> [REQUIRED WORK]
Copy all lines below containing "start".

> [GIVEN DATA]
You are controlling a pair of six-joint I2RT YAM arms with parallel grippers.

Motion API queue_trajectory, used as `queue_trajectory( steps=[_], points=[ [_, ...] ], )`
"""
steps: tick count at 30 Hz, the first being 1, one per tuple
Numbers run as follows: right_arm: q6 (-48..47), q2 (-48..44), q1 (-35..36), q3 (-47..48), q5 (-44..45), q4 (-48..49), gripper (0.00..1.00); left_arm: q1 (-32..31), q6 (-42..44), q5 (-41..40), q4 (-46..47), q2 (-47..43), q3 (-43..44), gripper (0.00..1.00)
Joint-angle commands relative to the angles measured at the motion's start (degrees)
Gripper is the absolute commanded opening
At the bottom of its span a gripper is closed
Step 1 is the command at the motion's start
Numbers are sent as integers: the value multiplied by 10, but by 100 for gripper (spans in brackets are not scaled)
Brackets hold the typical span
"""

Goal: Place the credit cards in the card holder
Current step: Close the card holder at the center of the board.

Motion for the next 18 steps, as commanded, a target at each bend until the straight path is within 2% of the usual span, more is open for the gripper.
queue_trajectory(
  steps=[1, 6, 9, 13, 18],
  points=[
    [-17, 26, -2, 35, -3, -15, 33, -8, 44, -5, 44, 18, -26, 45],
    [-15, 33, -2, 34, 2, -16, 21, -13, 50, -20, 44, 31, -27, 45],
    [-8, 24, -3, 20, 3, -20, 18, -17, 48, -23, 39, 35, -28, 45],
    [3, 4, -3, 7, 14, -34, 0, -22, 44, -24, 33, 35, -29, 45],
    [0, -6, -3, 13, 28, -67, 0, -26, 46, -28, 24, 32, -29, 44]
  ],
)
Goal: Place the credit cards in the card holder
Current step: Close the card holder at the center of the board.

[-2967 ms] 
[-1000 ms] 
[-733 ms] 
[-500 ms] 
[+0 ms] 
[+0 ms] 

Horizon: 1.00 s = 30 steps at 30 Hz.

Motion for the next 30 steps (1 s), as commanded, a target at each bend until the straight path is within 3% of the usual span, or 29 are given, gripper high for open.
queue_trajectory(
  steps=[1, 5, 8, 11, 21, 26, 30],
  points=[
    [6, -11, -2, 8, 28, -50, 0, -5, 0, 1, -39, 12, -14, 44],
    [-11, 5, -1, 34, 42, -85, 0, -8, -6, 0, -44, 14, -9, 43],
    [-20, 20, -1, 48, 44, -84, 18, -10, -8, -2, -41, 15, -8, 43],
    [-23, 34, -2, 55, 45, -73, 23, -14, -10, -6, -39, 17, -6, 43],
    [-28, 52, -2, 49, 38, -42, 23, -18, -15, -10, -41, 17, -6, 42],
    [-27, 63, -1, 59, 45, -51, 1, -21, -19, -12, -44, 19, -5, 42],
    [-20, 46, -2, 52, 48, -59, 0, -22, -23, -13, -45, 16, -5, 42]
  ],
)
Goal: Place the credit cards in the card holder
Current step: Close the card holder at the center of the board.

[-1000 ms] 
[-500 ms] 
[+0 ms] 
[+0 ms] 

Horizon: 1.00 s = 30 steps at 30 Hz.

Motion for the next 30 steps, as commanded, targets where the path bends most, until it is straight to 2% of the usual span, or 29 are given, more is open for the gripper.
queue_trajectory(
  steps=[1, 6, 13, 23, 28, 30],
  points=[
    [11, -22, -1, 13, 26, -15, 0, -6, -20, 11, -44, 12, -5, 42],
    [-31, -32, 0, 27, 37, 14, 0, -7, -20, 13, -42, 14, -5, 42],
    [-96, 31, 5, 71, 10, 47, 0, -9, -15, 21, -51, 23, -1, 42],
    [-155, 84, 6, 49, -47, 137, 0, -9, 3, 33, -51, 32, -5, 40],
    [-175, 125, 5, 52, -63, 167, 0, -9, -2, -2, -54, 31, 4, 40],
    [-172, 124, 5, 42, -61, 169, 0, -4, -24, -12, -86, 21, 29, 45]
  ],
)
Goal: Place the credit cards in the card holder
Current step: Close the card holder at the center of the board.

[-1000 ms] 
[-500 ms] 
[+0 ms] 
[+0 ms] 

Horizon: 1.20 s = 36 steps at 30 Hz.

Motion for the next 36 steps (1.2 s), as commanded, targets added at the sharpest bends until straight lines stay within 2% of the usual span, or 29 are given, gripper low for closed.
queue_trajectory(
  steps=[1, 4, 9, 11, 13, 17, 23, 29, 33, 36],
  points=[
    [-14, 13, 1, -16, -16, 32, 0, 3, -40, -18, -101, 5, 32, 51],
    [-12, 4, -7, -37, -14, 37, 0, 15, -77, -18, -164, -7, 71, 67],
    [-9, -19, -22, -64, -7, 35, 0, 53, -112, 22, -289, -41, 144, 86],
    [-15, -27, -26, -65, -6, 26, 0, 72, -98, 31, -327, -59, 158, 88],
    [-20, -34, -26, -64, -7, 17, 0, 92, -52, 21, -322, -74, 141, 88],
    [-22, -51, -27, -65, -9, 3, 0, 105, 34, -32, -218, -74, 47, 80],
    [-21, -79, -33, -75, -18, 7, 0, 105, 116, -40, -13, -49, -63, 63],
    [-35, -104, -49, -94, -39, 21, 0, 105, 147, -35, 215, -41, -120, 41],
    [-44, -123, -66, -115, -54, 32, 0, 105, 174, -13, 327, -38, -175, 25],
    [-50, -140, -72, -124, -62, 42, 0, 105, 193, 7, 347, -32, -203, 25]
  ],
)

> [EXERCISE RESULT]
Joint-angle commands relative to the angles measured at the motion's start (degrees)
Step 1 is the command at the motion's start

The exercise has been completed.